Why Was This Study Done?
Brazil has played a pioneering role in providing support for tobacco control measures in low and middle income countries. It introduced its first cigarette-specific tax in 1990 and, in 1996, it placed the first warnings on cigarette packages and introduced smoke-free air laws. Many of these measures have subsequently been strengthened. Over the same period, the prevalence of smoking among adults (the proportion of the population that smokes) has halved in Brazil, falling from 34.8% in 1989 to 18.5% in 2008. But did the introduction of tobacco control policies contribute to this decline, and if so, which were the most effective policies? In this study, the researchers use a computational model called the SimSmoke tobacco control policy model to investigate this question and to examine the possible effect of introducing additional control policies consistent with the FCTC, which Brazil has been a party to since 2006.
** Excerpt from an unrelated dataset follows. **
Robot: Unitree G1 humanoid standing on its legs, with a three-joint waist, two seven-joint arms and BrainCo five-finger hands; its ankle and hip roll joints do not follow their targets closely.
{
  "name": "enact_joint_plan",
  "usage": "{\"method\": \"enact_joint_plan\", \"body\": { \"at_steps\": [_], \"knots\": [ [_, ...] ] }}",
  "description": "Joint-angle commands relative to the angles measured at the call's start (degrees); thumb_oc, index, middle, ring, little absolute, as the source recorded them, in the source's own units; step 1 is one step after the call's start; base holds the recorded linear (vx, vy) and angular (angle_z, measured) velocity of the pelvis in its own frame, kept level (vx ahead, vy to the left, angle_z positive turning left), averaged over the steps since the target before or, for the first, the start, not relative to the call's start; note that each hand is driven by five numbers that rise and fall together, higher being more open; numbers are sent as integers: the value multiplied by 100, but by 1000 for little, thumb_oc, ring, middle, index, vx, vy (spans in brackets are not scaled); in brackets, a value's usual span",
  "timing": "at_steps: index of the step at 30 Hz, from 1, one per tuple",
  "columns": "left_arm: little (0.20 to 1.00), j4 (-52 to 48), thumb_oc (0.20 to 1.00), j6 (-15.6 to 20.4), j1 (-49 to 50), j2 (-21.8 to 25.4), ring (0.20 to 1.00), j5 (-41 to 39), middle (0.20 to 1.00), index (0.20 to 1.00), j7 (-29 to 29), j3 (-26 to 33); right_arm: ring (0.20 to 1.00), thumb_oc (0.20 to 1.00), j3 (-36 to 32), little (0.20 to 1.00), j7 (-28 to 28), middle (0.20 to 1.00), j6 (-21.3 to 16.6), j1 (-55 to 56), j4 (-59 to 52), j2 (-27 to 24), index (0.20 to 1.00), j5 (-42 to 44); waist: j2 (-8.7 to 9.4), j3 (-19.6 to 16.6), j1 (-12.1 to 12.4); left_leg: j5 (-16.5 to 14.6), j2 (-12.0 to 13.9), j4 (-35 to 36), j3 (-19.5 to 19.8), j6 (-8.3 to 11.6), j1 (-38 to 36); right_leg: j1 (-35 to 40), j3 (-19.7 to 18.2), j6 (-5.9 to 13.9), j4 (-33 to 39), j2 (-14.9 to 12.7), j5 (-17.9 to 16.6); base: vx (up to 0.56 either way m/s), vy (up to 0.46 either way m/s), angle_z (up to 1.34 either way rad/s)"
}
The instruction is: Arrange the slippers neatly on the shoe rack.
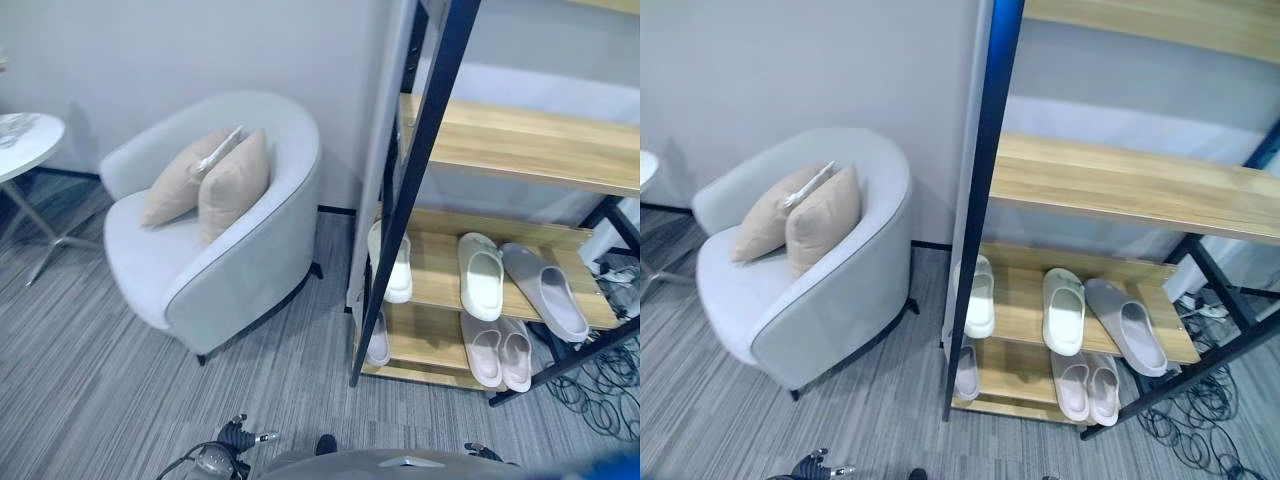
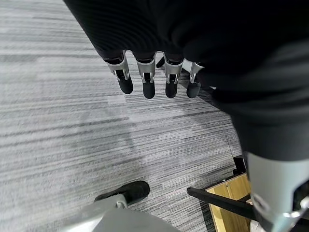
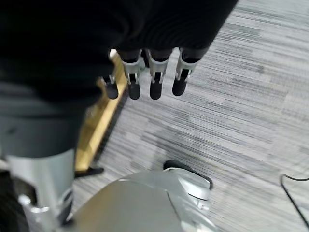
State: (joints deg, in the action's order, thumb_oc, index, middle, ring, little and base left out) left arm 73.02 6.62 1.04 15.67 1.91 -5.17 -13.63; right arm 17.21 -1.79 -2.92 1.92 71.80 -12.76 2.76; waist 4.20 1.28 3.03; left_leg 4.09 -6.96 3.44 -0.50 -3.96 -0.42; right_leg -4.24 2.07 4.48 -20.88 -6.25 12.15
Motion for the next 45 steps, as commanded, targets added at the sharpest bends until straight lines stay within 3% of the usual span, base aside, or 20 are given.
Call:
{"method": "enact_joint_plan", "body": {
  "at_steps": [1,3,5,7,8,9,10,12,15,16,17,19,21,23,24,27,31,35,43,45],
  "knots": [
    [1000,58,1000,21,-186,15,1000,189,1000,1000,-130,33,1000,1000,-99,1000,-73,1000,-58,-303,-186,-393,1000,-230,-221,341,255,-732,304,-959,588,112,-9,1,512,33,385,-78,-1361,-70,-147,-56],
    [1000,85,1000,53,-204,100,1000,116,1000,1000,-141,128,1000,1000,-172,1000,-77,1000,-37,-293,-153,-402,1000,-264,-311,359,248,-785,433,-1019,690,145,11,45,510,22,454,-624,-1592,-50,-224,-3],
    [1000,77,1000,114,-183,146,1000,56,1000,1000,-157,163,1000,1000,-312,1000,-49,1000,-3,-305,-123,-503,1000,-248,-314,294,315,-788,532,-1109,722,214,118,182,416,130,726,-1175,-2165,5,-339,44],
    [1000,91,1000,118,-185,160,1000,118,1000,1000,-165,134,1000,1000,-340,1000,-42,1000,5,-291,-127,-520,1000,-245,-180,223,330,-810,539,-1165,715,297,174,409,138,252,1177,-1138,-2234,32,-355,9],
    [1000,113,1000,122,-197,177,1000,134,1000,1000,-161,143,1000,1000,-339,1000,-32,1000,15,-286,-117,-520,1000,-237,-136,187,352,-838,570,-1180,707,337,195,470,132,298,1301,-1077,-2066,0,-461,3],
    [1000,86,1000,137,-215,198,1000,117,1000,1000,-193,137,1000,1000,-240,1000,-27,1000,24,-338,-122,-499,1000,-257,-53,176,395,-779,745,-1240,731,471,253,473,157,299,1380,-835,-1746,-5,-371,-4],
    [1000,85,1000,137,-215,198,1000,117,1000,1000,-193,137,1000,1000,-240,1000,-27,1000,24,-338,-122,-499,1000,-257,-54,174,394,-779,748,-1240,733,473,255,470,158,297,1376,-832,-1744,-21,-497,-11],
    [1000,23,1000,146,-345,59,1000,-346,1000,1000,-84,204,1000,1000,-5,1000,-84,1000,-21,-459,-158,-557,1000,-398,-33,228,417,-228,1205,-1214,882,775,328,603,441,104,1494,-378,-1272,-11,-530,-5],
    [1000,-17,1000,130,-416,0,1000,-724,1000,1000,-52,359,1000,1000,-37,1000,-81,1000,-40,-491,-133,-647,1000,-379,12,234,419,21,1378,-1160,909,862,351,699,654,18,1548,-266,-1216,16,-284,80],
    [1000,-26,1000,135,-492,-64,1000,-924,1000,1000,-35,428,1000,1000,-26,1000,-68,1000,-55,-499,-161,-689,1000,-360,66,253,409,285,1458,-1237,723,861,450,774,838,-30,1622,-224,-1247,-22,-231,42],
    [1000,-66,1000,124,-525,-132,1000,-868,1000,1000,-5,390,1000,1000,46,1000,-72,1000,-44,-530,-183,-672,1000,-414,145,266,379,122,1376,-1424,268,758,558,821,998,-47,1687,-252,-1289,-43,-253,19],
    [1000,-75,1000,105,-524,-177,1000,-754,1000,1000,1,305,1000,1000,91,1000,-77,1000,-45,-573,-210,-642,1000,-430,170,261,373,-145,1225,-1677,-10,684,638,805,1078,-46,1659,-284,-1279,-25,-52,56],
    [1000,8,1000,70,-479,-289,1000,-675,1000,1000,-17,198,1000,1000,123,1000,-133,1000,-84,-625,-267,-596,1000,-443,65,199,428,-372,984,-1249,330,658,423,736,943,-31,1589,-243,-1232,50,93,11],
    [1000,75,1000,54,-471,-275,1000,-635,1000,1000,0,201,1000,1000,131,1000,-138,1000,-84,-628,-323,-564,1000,-441,55,141,371,-451,955,-1012,363,624,290,749,922,-11,1606,-259,-1253,68,83,-13],
    [1000,93,1000,51,-456,-255,1000,-613,1000,1000,-2,193,1000,1000,112,1000,-159,1000,-100,-617,-351,-536,1000,-410,57,105,353,-451,929,-966,371,602,247,769,892,5,1651,-271,-1287,116,159,-17],
    [1000,192,1000,79,-391,-101,1000,-620,1000,1000,0,339,1000,1000,228,1000,-114,1000,-223,-611,-570,-237,1000,-232,3,-89,404,-277,901,156,344,504,-313,900,835,155,1963,-284,-1424,105,230,-27],
    [1000,31,1000,166,-458,-84,1000,-247,1000,1000,90,73,1000,1000,681,1000,68,1000,-379,-521,-1186,-305,1000,-467,-15,-70,378,-298,823,156,337,524,-102,869,890,241,2388,-324,-1567,-99,91,6],
    [1000,-83,1000,276,-452,-221,1000,192,1000,1000,-2,-282,1000,1000,1146,1000,25,1000,-578,-340,-1561,-304,1000,-1056,-167,186,239,-289,787,156,191,526,6,729,763,286,2588,-356,-1726,-177,80,-17],
    [1000,27,1000,306,-228,-285,1000,512,1000,1000,3,-376,1000,1000,1728,1000,288,1000,-852,-582,-2723,-411,1000,-1121,-224,221,334,-308,807,156,152,543,-36,743,726,324,2588,-364,-1668,-32,18,-7],
    [1000,-119,1000,379,-273,-329,1000,550,1000,1000,-108,-520,1000,1000,2134,1000,365,1000,-1078,-801,-3690,-469,1000,-1075,-217,235,384,-288,822,156,189,557,-33,774,759,320,2588,-355,-1652,-8,7,4]
  ]
}}
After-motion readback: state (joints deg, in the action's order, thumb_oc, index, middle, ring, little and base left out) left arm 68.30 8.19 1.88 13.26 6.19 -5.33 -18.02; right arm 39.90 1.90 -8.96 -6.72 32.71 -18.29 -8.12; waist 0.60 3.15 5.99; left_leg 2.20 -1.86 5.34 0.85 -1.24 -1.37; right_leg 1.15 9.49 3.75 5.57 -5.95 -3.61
What Did the Researchers Do and Find?
The researchers developed Brazil SimSmoke by incorporating policy, population, and smoking data for Brazil into the SimSmoke simulation model; Brazil SimSmoke estimates smoking prevalence and smoking-attributable deaths from 1989 forwards. They then compared smoking prevalences and smoking-attributable deaths estimated by Brazil SimSmoke for 2010 with and without the inclusion of the tobacco control policies that were introduced between 1989 and 2010. The model estimated that the smoking prevalence in Brazil in 2010 was reduced by 46% by the introduction of tobacco control measures. Almost half of this reduction was explained by price increases, 14% by smoke-free laws, 14% by marketing restrictions, 8% by health warnings, 6% by anti-smoking media campaigns, and 10% by cessation treatment programs. Moreover, as a result of past policies, the model estimated that almost 420,000 tobacco-related deaths had been averted by 2010 and that almost 7 million deaths will have been averted by 2050. Finally, using the model to compare the effects of a scenario that includes stricter policies (for example, an increase in tobacco tax) with a scenario that includes the 2010 policies only, indicated that stricter control policies would reduce the estimated smoking prevalence by an extra 39% between 2010 and 2050 and avert about 1.3 million additional premature deaths.
What Do These Findings Mean?
These findings indicate that the introduction of tobacco control policies has been a critical factor in the rapid decline in smoking prevalence in Brazil over the past 20 years. They also suggest that the introduction of stricter policies that are fully consistent with the FCTC has the potential to reduce the prevalence of smoking further and save many additional lives. Although the reduction in smoking prevalence in Brazil between 1989 and 2010 predicted by the Brazil SimSmoke model is close to the recorded reduction over that period, these findings need to be interpreted with caution because of the many assumptions incorporated in the model. Moreover, the accuracy of the model's predictions depends on the accuracy of the data fed into it, some of which was obtained from other countries and may not accurately reflect the situation in Brazil. Importantly, however, these findings show that, even for a middle income nation, reducing tobacco use is a “winnable battle” that carries huge dividends in terms of reducing illness and death without requiring unlimited resources.
Additional Information
Please access these websites via the online version of this summary at http://dx.doi.org/10.1371/journal.pmed.1001336.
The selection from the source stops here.